Durante el año que estuvo ausente, las cartas de Daniel llegaban desde los sitios más inesperados. A veces eran juguetonas, escritas con prisa. A veces demoradas y tristes. El humor de Emilia cambiaba con ellas, subía y bajaba por las cuestas de la rebelión antigobiernista en que se había metido Daniel, al no encontrar en Madero al gobernante justiciero que esperaban.

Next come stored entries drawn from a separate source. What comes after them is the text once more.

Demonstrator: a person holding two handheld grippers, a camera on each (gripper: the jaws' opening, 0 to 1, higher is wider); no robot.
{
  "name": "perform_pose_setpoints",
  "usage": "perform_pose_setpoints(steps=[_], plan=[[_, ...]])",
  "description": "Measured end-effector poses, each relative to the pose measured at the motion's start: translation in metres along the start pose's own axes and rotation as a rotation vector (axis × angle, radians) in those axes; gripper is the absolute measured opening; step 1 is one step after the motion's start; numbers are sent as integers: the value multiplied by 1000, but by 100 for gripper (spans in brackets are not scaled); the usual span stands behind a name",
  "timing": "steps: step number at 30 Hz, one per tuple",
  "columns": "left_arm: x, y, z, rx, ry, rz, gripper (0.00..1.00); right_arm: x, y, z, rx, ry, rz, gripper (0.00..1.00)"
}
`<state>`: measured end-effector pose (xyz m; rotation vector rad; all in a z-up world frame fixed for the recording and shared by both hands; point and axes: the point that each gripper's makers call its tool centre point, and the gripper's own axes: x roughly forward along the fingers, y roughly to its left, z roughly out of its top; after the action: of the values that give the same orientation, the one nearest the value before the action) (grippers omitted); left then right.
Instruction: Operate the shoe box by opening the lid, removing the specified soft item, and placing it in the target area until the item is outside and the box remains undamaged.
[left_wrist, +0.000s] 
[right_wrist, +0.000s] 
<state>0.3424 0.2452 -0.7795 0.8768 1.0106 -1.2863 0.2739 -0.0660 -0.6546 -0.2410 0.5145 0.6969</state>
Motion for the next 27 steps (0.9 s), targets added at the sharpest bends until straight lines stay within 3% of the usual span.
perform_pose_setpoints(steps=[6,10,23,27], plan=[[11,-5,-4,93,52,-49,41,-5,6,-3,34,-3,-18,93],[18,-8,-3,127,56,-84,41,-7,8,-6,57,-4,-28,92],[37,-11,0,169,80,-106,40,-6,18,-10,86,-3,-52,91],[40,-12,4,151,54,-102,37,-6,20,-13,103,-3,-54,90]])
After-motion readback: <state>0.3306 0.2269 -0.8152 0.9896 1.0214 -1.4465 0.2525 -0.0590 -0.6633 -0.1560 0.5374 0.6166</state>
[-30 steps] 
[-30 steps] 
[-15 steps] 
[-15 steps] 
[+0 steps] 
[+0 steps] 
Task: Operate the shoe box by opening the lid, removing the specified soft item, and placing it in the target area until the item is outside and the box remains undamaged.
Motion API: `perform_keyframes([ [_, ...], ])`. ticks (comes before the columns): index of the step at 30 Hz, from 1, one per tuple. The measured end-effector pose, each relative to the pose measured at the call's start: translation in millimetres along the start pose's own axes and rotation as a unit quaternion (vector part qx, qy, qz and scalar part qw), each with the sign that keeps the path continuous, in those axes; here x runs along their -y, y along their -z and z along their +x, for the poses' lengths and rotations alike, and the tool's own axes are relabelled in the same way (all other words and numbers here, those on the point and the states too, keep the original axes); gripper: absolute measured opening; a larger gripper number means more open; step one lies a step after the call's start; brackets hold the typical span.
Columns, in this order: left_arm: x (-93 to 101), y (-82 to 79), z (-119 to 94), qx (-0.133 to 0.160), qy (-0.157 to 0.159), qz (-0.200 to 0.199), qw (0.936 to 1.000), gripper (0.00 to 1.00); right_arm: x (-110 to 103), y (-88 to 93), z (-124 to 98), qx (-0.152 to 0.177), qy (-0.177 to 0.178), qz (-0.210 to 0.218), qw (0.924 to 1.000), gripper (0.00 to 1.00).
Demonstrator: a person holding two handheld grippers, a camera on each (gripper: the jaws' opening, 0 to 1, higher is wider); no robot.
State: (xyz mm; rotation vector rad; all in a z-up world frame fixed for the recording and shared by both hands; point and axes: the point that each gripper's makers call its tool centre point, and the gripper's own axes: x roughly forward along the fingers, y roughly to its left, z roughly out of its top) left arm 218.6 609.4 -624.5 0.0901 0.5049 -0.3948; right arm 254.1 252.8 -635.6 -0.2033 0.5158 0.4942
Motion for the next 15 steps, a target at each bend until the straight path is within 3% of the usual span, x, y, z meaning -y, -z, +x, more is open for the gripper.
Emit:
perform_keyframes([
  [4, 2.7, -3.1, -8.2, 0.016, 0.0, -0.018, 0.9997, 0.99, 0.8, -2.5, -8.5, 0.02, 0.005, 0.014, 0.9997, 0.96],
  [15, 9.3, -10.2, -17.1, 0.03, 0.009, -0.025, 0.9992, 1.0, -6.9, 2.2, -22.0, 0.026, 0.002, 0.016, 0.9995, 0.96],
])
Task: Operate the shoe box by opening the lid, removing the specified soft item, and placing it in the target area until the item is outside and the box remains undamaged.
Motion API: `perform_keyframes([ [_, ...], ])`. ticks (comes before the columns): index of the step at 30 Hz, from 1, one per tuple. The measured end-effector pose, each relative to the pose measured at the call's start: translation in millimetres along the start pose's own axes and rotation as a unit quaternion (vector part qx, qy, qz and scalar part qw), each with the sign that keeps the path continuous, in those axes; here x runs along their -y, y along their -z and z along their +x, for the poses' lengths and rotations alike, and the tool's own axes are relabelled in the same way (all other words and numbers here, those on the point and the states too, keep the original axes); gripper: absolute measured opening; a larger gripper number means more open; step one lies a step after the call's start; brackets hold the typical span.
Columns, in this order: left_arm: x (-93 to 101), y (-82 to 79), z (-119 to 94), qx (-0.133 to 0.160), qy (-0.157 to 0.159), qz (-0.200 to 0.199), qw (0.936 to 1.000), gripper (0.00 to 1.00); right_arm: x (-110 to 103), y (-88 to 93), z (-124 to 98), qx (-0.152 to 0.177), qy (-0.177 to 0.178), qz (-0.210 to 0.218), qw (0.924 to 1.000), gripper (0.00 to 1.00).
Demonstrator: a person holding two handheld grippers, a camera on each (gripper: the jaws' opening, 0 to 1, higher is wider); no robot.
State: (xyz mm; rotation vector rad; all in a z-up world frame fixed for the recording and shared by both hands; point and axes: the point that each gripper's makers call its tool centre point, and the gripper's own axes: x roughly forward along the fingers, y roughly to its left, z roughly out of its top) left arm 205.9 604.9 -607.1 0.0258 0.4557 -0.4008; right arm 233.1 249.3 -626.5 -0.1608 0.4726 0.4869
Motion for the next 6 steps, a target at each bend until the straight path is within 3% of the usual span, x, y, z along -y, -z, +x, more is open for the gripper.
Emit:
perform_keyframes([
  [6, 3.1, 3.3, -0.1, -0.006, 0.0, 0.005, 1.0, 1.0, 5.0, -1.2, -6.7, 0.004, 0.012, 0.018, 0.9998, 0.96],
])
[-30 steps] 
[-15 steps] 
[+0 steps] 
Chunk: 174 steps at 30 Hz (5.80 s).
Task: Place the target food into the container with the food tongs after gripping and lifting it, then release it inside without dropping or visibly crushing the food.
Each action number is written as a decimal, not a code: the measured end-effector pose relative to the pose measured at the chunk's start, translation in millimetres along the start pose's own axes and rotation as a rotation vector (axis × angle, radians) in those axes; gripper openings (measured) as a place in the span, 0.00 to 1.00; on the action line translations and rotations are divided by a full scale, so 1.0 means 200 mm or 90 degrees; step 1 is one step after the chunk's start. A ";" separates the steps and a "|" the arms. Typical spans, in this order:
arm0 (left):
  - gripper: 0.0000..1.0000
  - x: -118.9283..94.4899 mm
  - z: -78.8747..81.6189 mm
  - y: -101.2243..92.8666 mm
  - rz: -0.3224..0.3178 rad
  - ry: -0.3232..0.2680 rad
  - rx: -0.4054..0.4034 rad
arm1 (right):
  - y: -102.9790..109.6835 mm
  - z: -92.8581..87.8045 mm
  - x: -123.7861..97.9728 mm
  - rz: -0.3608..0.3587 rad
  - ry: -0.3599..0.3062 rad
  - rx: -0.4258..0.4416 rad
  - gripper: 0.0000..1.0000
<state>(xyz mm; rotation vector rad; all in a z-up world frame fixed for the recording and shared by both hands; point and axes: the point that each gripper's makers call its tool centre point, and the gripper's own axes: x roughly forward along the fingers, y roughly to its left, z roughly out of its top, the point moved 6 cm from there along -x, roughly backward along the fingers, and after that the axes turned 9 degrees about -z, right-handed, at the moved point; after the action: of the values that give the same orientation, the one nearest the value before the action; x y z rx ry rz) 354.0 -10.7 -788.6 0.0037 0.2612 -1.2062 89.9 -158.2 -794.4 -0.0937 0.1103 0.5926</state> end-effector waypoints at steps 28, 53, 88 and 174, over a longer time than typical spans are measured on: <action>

Daniel había vuelto a Morelos y al sur de Puebla, había sido nombrado correo y contacto entre los campesinos del sur y los rebeldes antimaderistas en el norte, había viajado, escrito proclamas, ayudado en la redacción de planes, y pasado más hambres que nunca. Durante un tiempo los rebeldes en el norte hicieron temblar al país, tomaron Chihuahua y parte de Sonora, antes que el gobierno pudiera darse bien cuenta de lo que pasaba. Daniel los había acompañado como periodista escribiendo notas para un periódico en Chicago y otro en Texas. Los acompañó también cuando empezaron a perder frente a una milicia fuerte, que reorganizó un general heredado del porfiriato al que Madero hizo responsable de la campaña contra el norte. Se llamaba Victoriano Huerta. Daniel no hizo sino trabajos de intelectual y abogado hasta que los rebeldes tuvieron que enfrentarse al nuevo ejército en Rellano. Ese día hasta los niños dispararon contra los federales. Después, todo fue ir perdiendo y escapando hasta que no hubo otro remedio que buscar refugio en Texas.

Cuando le abrió la puerta de su casa en la ciudad de San Antonio, el doctor Cuenca, erguido y altanero como en sus mejores días, pero casi ciego y con tantos males como pueden caber en un corazón exhausto, no podía creer que todos sus esfuerzos educativos hubieran terminado por conducir a su hijo a la condición de ruina en que llegaba.

– ¿De cuál equívoco sales? -le preguntó.

Un náufrago hubiera tenido mejor aspecto que el costal de huesos en que lo habían convertido las desventuras. Daniel apestaba a una mezcla de pólvora con infierno, tenía costras en la cara, la camisa herida en el hombro derecho, el pantalón inmenso con una pierna agujereada, los zapatos con las suelas desprendidas y un aire de pena en el gesto con que intentaba sonreír.

Después de comer y bañarse, durmió tres noches con sus días. Despertó un martes como a las seis de la tarde y encontró sobre él la mirada vigilante del doctor Cuenca. Conservaba en sus rasgos de anciano la concordia que rigió siempre su vida. Daniel se frotó los ojos con las manos como si necesitara aprisionar bajo ellos una imagen de armonía indiscutible.

– Lástima que no salí a ti -le dijo.

La siguiente semana hablaron de sol a sol, comieron en desorden y a deshoras, durmieron ratos largos en horarios inusitados y llegaron a un acuerdo: Daniel había estado perdiendo sus fuerzas y su valor en el intento por mermar el poder de un hombre que no lo tenía, había luchado junto a sus enemigos más débiles, contra los que guerreaban en su nombre, pero contra su nombre se irían más temprano de lo creíble. Entonces, la libertad de prensa, parlamento y palabrerío que nadie había valorado en esos años, volvería a enterrarse bajo los cadáveres de hombres inocentes. Los demás, los que nada tenían que perder, se matarían entre sí tras causas y nombres inevitables e imposibles, y la revolución correría por el país sin tregua ni destino, hasta quién sabía cuándo.